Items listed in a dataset

---------------

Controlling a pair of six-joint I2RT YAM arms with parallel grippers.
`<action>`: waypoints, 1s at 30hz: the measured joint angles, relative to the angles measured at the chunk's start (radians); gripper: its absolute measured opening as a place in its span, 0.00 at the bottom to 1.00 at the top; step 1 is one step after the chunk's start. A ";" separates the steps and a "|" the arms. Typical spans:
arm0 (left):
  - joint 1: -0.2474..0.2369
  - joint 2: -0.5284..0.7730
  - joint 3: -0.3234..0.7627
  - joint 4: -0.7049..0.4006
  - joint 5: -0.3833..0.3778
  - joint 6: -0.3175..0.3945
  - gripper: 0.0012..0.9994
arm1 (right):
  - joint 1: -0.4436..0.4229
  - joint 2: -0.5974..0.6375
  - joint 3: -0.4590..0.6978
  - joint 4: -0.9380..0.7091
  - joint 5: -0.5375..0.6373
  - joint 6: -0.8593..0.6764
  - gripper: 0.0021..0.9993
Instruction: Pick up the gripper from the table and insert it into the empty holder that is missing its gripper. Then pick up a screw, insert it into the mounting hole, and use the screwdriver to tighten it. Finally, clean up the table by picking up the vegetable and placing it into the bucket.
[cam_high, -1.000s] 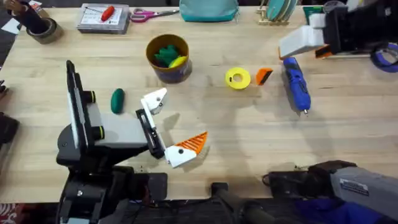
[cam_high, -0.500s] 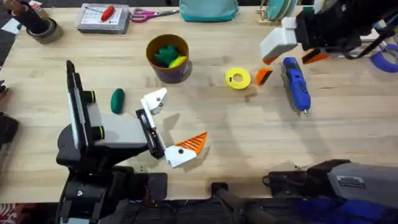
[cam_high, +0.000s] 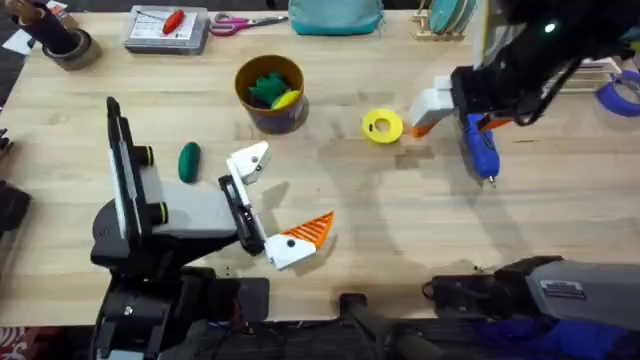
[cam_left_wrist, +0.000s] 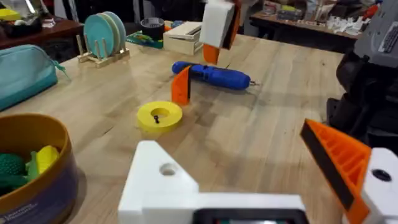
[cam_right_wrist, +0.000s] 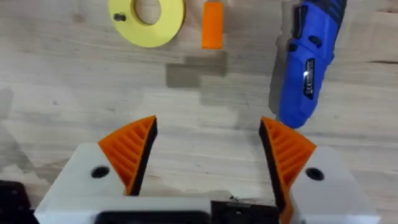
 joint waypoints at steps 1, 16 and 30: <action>0.000 0.000 0.000 0.000 0.000 0.000 0.99 | 0.000 0.008 -0.010 0.010 0.001 0.000 1.00; 0.000 0.000 0.000 0.000 0.000 0.000 0.99 | -0.004 0.185 -0.019 0.191 0.037 -0.023 1.00; 0.000 0.000 0.000 0.000 0.000 0.000 0.99 | -0.029 0.193 0.039 0.178 0.026 -0.027 1.00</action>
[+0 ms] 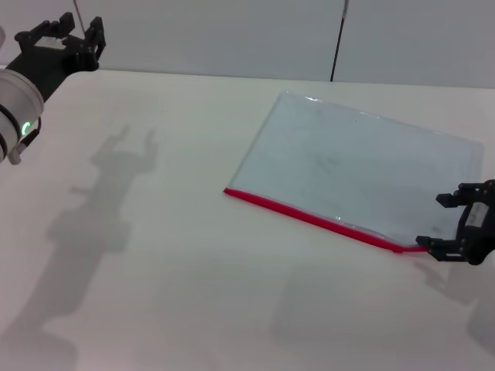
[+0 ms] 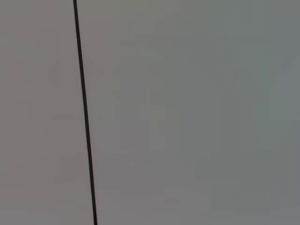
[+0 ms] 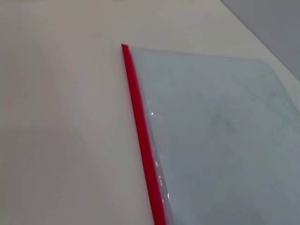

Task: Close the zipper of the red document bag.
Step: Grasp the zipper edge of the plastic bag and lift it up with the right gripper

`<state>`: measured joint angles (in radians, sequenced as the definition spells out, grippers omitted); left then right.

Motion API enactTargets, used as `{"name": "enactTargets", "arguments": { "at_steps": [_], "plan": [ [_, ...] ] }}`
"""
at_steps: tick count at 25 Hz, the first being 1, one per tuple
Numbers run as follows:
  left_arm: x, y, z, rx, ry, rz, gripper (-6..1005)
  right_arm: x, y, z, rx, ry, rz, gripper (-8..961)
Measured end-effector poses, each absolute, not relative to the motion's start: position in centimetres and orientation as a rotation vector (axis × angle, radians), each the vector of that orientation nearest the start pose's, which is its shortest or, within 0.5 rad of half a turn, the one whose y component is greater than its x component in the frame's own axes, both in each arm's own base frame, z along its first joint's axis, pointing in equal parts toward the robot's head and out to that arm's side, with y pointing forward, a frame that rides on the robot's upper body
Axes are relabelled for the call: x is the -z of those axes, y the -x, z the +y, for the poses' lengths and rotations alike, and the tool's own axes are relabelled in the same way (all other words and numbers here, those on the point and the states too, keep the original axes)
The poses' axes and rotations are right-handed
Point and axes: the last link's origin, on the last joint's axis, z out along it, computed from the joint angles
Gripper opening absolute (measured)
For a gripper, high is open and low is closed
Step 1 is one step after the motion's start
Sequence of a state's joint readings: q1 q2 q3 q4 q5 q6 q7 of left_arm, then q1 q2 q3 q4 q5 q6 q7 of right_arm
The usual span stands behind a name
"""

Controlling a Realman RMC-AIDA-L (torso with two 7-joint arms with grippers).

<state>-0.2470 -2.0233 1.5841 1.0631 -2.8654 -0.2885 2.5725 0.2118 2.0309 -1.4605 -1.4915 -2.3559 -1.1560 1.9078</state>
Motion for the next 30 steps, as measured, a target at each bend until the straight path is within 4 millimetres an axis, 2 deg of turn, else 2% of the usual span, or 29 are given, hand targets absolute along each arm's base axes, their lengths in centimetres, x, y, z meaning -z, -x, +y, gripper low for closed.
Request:
{"name": "enactTargets", "arguments": {
  "at_steps": [7, 14, 22, 30],
  "plan": [
    [-5.7, 25.6, 39.7, 0.599, 1.688, -0.59, 430, -1.4, -24.8, 32.1, 0.377, 2.595, 0.222, 728],
    [-5.7, 25.7, 39.7, 0.596, 1.685, -0.593, 430, -0.6, -25.2, 31.9, 0.406, 2.619, 0.223, 728],
    [-5.7, 25.8, 39.8, 0.587, 1.684, -0.6, 430, -0.4, -25.6, 32.3, 0.442, 2.611, 0.216, 727],
    [-5.7, 25.8, 39.8, 0.587, 1.684, -0.599, 430, -0.4, -26.1, 33.6, 0.483, 2.573, 0.204, 725]
  ]
}}
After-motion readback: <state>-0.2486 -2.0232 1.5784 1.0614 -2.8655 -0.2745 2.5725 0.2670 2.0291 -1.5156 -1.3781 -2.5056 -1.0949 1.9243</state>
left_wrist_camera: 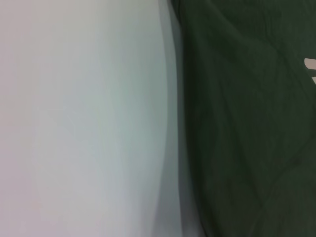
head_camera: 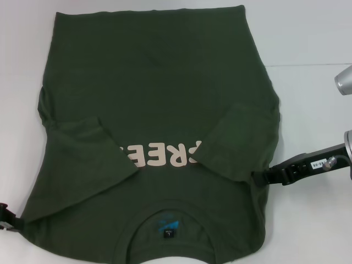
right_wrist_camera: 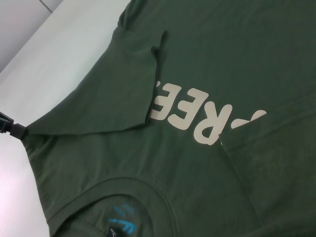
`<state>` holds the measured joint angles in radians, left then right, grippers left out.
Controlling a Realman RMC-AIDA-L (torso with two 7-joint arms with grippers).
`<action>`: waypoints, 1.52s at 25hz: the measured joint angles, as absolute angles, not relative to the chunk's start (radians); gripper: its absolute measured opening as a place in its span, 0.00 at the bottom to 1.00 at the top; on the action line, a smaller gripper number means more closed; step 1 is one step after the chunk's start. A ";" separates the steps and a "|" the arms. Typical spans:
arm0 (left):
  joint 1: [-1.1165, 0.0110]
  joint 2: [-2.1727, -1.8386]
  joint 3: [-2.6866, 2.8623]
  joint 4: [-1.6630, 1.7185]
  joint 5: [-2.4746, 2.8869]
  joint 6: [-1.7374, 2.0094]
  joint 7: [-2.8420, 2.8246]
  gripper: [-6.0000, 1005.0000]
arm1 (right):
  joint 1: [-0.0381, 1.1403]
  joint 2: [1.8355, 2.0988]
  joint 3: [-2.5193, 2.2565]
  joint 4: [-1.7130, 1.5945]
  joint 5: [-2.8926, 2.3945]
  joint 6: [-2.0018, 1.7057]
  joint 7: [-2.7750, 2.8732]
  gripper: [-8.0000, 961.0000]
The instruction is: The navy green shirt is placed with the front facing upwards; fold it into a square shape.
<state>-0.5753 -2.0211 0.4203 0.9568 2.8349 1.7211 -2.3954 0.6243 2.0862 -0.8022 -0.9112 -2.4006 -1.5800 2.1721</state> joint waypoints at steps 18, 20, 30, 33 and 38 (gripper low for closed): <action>-0.497 -2.043 0.315 0.853 2.604 1.721 -1.711 0.01 | 0.431 2.088 -0.766 -0.901 -2.173 -1.578 1.819 0.05; -0.489 -2.042 0.286 0.838 2.600 1.722 -1.612 0.01 | 0.395 2.087 -0.739 -0.871 -2.121 -1.584 1.721 0.05; -0.447 -2.041 0.241 0.825 2.618 1.814 -1.346 0.01 | 0.326 2.087 -0.534 -0.666 -2.082 -1.659 1.348 0.05; -0.430 -2.044 0.239 0.833 2.618 1.846 -1.290 0.01 | 0.300 2.090 -0.504 -0.647 -2.082 -1.687 1.282 0.05; -0.382 -2.056 0.238 0.865 2.620 1.948 -1.142 0.01 | 0.243 2.091 -0.426 -0.629 -2.082 -1.764 1.188 0.05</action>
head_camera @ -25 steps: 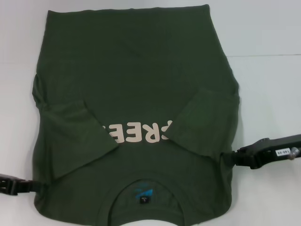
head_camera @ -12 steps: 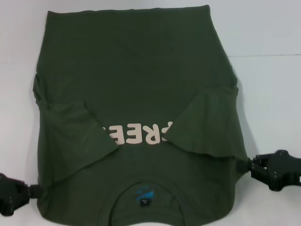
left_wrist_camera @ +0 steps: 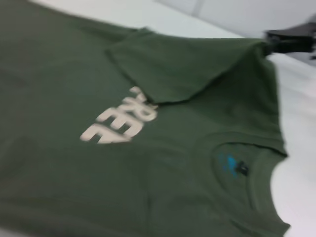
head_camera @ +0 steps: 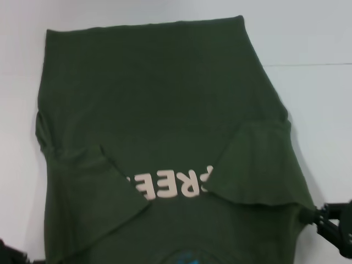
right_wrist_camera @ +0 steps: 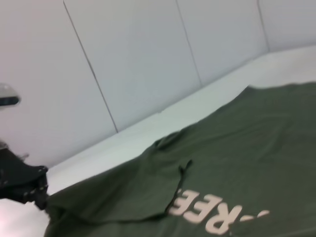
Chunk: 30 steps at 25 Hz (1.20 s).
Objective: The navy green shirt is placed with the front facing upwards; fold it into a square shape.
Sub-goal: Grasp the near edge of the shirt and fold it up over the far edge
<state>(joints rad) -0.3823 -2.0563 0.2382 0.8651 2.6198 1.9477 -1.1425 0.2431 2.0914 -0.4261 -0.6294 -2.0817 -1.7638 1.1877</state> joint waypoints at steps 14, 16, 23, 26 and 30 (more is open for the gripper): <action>-0.323 -2.055 0.214 0.940 2.623 2.049 -1.050 0.01 | 0.122 2.088 -0.351 -0.583 -2.087 -1.839 1.037 0.05; -0.329 -2.050 0.177 0.925 2.615 2.043 -1.050 0.01 | 0.133 2.088 -0.349 -0.582 -2.087 -1.837 1.037 0.05; -0.314 -2.047 0.096 0.871 2.588 2.000 -1.019 0.01 | 0.167 2.088 -0.304 -0.581 -2.083 -1.836 1.036 0.05; -0.305 -2.050 0.063 0.858 2.584 1.989 -1.006 0.01 | 0.176 2.086 -0.273 -0.581 -2.082 -1.842 1.035 0.05; -0.304 -2.047 -0.037 0.834 2.563 1.990 -0.986 0.01 | 0.187 2.085 -0.220 -0.581 -2.081 -1.851 1.027 0.05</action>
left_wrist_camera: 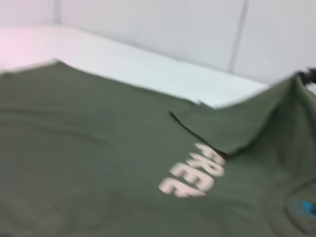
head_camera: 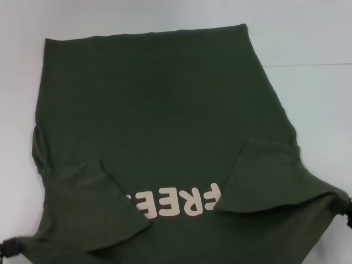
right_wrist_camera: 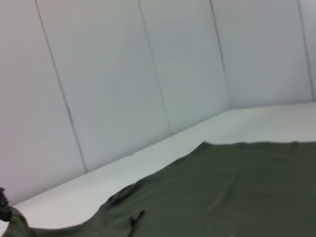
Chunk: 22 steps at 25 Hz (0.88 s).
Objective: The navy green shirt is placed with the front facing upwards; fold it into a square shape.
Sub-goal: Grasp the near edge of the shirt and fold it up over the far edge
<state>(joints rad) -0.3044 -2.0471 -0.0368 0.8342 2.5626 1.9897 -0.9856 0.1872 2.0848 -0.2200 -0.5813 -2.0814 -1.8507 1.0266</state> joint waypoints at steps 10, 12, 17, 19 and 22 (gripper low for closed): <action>-0.287 -2.050 -0.087 0.806 2.500 1.992 -0.966 0.01 | 0.193 2.086 -0.122 -0.579 -2.082 -1.865 1.016 0.05; -0.282 -2.050 -0.103 0.801 2.480 1.996 -0.964 0.01 | 0.191 2.085 -0.093 -0.573 -2.082 -1.871 1.014 0.05; -0.272 -2.054 -0.113 0.786 2.418 2.018 -0.947 0.01 | 0.192 2.085 -0.032 -0.569 -2.081 -1.902 1.011 0.05; -0.272 -2.056 -0.113 0.778 2.410 2.020 -0.938 0.01 | 0.195 2.087 -0.026 -0.569 -2.081 -1.904 1.011 0.05; -0.265 -2.059 -0.114 0.766 2.375 2.022 -0.929 0.01 | 0.196 2.090 0.001 -0.560 -2.080 -1.904 1.009 0.05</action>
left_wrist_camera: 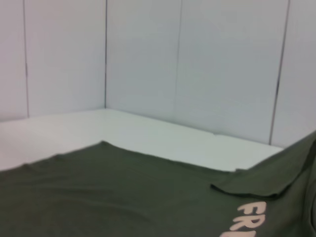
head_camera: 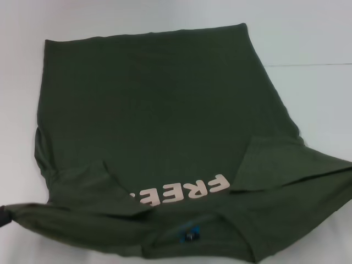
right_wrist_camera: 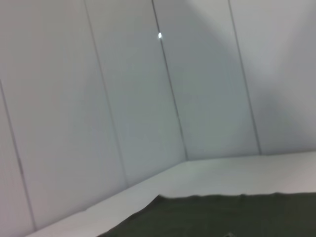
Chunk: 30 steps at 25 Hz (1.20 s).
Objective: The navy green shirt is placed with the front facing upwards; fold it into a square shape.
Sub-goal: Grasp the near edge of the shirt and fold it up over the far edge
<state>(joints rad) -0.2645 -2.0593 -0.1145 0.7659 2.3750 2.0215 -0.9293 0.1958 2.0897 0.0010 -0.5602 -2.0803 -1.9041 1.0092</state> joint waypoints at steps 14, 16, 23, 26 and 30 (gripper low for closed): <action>-0.245 -2.071 -0.123 0.742 2.300 2.018 -0.915 0.01 | 0.213 2.085 0.121 -0.521 -2.078 -1.888 1.042 0.05; -0.257 -2.071 -0.125 0.729 2.295 1.997 -0.927 0.01 | 0.231 2.083 0.123 -0.517 -2.079 -1.847 1.086 0.05; -0.340 -2.067 -0.123 0.629 2.293 1.829 -0.942 0.01 | 0.326 2.081 0.078 -0.517 -2.086 -1.693 1.208 0.05; -0.390 -2.066 -0.119 0.603 2.293 1.731 -0.969 0.01 | 0.377 2.081 0.059 -0.517 -2.087 -1.623 1.268 0.05; -0.447 -2.070 -0.124 0.588 2.282 1.608 -0.991 0.01 | 0.446 2.082 0.042 -0.517 -2.087 -1.523 1.315 0.05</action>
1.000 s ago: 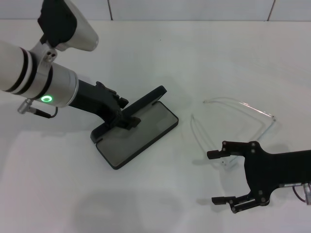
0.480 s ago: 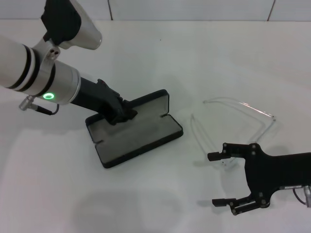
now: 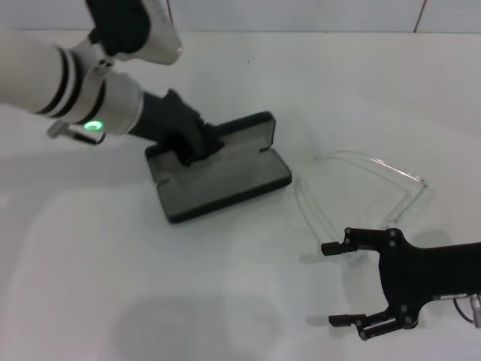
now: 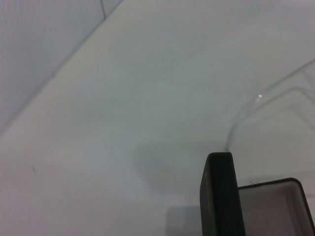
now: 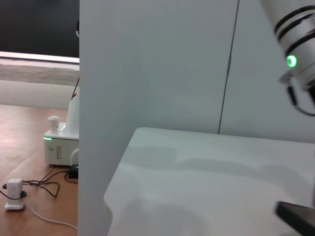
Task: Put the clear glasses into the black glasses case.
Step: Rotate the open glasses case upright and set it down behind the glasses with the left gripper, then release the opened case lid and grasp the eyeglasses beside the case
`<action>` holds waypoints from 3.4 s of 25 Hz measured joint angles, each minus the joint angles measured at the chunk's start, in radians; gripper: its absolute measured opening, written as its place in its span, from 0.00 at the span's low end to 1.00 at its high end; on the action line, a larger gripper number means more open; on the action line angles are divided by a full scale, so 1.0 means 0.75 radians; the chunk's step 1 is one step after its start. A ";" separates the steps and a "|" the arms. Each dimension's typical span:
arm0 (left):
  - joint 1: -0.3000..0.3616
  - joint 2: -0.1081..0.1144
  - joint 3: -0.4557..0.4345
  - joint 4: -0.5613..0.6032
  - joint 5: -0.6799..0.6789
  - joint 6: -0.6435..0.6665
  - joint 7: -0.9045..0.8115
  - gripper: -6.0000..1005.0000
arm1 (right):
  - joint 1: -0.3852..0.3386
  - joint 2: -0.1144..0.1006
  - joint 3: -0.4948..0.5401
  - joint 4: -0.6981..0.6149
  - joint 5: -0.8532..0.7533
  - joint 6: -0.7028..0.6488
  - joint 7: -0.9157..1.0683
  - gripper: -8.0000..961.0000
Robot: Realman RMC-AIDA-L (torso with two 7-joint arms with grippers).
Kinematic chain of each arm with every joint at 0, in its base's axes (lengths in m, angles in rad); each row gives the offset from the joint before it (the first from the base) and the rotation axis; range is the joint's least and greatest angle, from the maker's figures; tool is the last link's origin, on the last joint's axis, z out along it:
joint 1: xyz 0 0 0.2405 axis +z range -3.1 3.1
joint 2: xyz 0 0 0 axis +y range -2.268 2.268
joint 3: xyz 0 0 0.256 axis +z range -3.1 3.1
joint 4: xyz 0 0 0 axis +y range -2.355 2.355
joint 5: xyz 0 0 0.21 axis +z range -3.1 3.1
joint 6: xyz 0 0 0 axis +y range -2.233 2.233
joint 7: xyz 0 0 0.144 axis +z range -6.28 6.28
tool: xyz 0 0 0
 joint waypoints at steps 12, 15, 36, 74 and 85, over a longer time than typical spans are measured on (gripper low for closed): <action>-0.208 -0.005 0.277 -0.150 0.046 -0.226 0.151 0.22 | -0.028 0.003 -0.001 0.021 -0.004 0.002 -0.032 0.90; -0.223 -0.007 0.319 -0.151 0.033 -0.227 0.153 0.23 | -0.038 0.003 0.003 0.021 -0.004 0.002 -0.034 0.90; -0.184 -0.009 0.359 -0.112 0.005 -0.211 0.070 0.36 | -0.046 0.003 0.008 0.020 0.000 0.002 -0.027 0.90; 0.476 -0.006 -0.134 -0.497 -1.351 0.142 1.071 0.48 | 0.349 -0.007 0.026 -0.951 -1.004 -0.199 0.802 0.89; 0.431 -0.001 -0.136 -0.593 -1.402 0.155 1.120 0.49 | 0.369 0.015 -0.255 -0.814 -1.061 0.009 0.837 0.85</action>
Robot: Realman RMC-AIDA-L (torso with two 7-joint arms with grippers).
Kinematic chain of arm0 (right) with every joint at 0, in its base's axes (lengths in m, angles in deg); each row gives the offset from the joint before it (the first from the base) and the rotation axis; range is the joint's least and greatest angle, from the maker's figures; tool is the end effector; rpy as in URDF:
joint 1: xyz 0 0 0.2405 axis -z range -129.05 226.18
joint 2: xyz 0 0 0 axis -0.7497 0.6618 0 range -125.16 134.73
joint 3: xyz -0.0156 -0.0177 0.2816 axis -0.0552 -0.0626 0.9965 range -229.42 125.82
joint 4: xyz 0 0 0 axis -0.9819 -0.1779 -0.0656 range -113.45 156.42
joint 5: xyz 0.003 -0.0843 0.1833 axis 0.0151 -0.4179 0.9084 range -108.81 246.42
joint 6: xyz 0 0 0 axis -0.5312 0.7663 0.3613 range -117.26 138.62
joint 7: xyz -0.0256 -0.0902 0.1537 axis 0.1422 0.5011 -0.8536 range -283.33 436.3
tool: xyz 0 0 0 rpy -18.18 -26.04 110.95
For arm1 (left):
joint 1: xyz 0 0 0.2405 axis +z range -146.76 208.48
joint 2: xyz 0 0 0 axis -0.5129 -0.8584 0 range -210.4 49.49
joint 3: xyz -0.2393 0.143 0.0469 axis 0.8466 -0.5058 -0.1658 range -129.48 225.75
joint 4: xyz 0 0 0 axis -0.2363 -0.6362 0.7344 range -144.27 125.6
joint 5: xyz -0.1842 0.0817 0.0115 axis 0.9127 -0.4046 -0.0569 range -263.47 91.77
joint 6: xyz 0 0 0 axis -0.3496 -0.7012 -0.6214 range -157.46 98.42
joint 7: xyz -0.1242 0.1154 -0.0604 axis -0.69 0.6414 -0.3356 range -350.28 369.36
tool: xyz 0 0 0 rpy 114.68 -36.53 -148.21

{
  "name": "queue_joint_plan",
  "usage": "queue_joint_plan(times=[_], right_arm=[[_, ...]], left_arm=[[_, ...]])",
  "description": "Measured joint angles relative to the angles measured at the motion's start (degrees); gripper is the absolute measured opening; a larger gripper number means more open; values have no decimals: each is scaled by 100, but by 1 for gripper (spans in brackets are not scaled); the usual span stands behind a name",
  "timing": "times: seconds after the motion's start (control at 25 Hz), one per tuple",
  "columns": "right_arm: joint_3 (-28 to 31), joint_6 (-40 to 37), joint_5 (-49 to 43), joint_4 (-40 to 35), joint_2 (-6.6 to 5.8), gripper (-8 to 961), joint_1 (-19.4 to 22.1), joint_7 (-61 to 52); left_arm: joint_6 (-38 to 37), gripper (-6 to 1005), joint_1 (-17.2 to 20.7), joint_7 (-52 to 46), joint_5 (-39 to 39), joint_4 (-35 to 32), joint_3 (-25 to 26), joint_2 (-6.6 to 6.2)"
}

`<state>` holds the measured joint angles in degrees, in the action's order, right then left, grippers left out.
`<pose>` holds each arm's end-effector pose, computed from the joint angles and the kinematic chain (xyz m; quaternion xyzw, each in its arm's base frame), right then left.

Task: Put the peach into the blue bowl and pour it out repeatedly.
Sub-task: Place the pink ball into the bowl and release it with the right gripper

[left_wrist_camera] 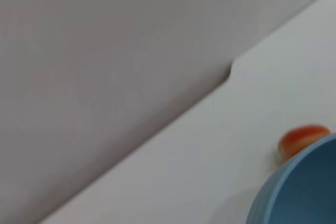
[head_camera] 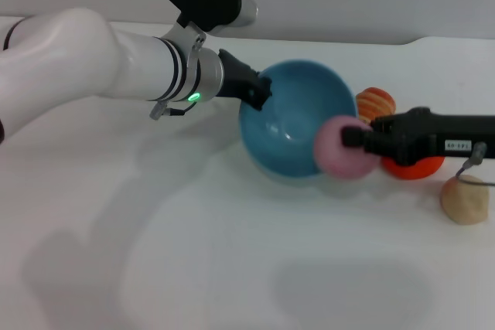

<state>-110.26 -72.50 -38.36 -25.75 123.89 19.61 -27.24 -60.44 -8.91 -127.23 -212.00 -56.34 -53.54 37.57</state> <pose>0.2320 0.3551 -0.0582 -0.9234 0.3132 0.2084 0.0765 -0.2106 0.4403 -0.1297 -0.9236 -0.2311 0.0101 0.3057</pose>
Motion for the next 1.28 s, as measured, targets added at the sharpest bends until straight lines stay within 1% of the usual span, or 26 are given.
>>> queue_joint_plan(times=[0.16,0.24,0.28,0.32,0.48,0.6,0.92,1.12,1.28], right_arm=[[29,-5,64,-185,-16,119,-39,-25],[11,23,65,-210,-19,111,-82,-37],[-25,47,67,-198,-19,107,-141,-39],[-25,47,67,-198,-19,103,-141,-39],[-276,331,69,-26,-13,61,-245,-13],[-628,815,69,171,-21,57,-351,-3],[-945,1248,47,329,-27,59,-435,2],[-1014,1426,53,731,-29,64,-508,3],[-997,1519,61,958,-25,69,-583,136]], left_arm=[[-770,0,-114,-1009,-1199,-337,-22,17],[-1099,0,-214,-1354,-1520,-414,-54,27],[-1099,0,-214,-1354,-1520,-414,-54,27],[-1316,0,-290,-1506,-1614,-467,-64,36],[-1535,0,-331,-1569,-1590,-625,-74,49],[-1861,0,-398,-1709,-1589,-740,-103,55],[-2249,-1,-566,-1955,-1531,-747,-114,53],[-2249,-2,-588,-1997,-1269,-723,-115,54],[-2233,-2,-599,-2002,-1214,-700,-116,51]])
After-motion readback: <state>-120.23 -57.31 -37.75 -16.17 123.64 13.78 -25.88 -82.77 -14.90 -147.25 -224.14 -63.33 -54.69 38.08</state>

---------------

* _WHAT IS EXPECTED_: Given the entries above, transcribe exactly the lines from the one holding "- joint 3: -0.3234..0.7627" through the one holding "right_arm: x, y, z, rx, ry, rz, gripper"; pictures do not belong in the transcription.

* _WRITTEN SOLUTION_:
  - joint 3: -0.3234..0.7627
  - joint 4: -0.7049..0.4006
  - joint 5: -0.3833..0.3778
  - joint 6: -0.3175..0.3945
  - gripper: 0.0012..0.9994
arm1 (right):
  - joint 1: -0.4436..0.4229
  - joint 2: -0.5974..0.6375
  - joint 3: -0.4590..0.6978
  - joint 4: -0.9380..0.7091
  - joint 5: -0.5375..0.6373
  - joint 6: -0.8593..0.6764
  - gripper: 0.0021..0.9993
Instruction: Pick up the gripper from the table and insert it into the empty holder that is missing its gripper. Then pick up a screw, insert it into the mounting hole, and use the screwdriver to tighten it. Finally, clean up the table by picking up the vegetable and placing it into the bucket.
[cam_high, -1.000s] 
[cam_high, -0.500s] 
[cam_high, +0.000s] 
[cam_left_wrist, +0.000s] 
[cam_right_wrist, +0.000s] 
 joint waypoints at steps 1, 16 and 30: <action>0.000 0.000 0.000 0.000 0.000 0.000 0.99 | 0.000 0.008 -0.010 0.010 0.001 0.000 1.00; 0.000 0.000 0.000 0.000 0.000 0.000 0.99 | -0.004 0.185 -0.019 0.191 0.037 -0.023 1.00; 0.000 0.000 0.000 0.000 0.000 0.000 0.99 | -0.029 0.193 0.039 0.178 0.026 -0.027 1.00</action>
[+0 ms] 
[+0 ms] 
[+0 ms] 

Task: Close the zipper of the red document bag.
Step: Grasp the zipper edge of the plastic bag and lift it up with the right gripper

`<state>`: measured joint angles (in radians, sequenced as the definition spells out, grippers omitted); left then right.

Motion API enactTargets, used as `{"name": "enactTargets", "arguments": { "at_steps": [_], "plan": [ [_, ...] ] }}`
"""
at_steps: tick count at 25 Hz, the first being 1, one per tuple
Numbers run as follows:
  left_arm: x, y, z, rx, ry, rz, gripper (-6..1005)
  right_arm: x, y, z, rx, ry, rz, gripper (-8..961)

The answer to this exercise has been fully stated.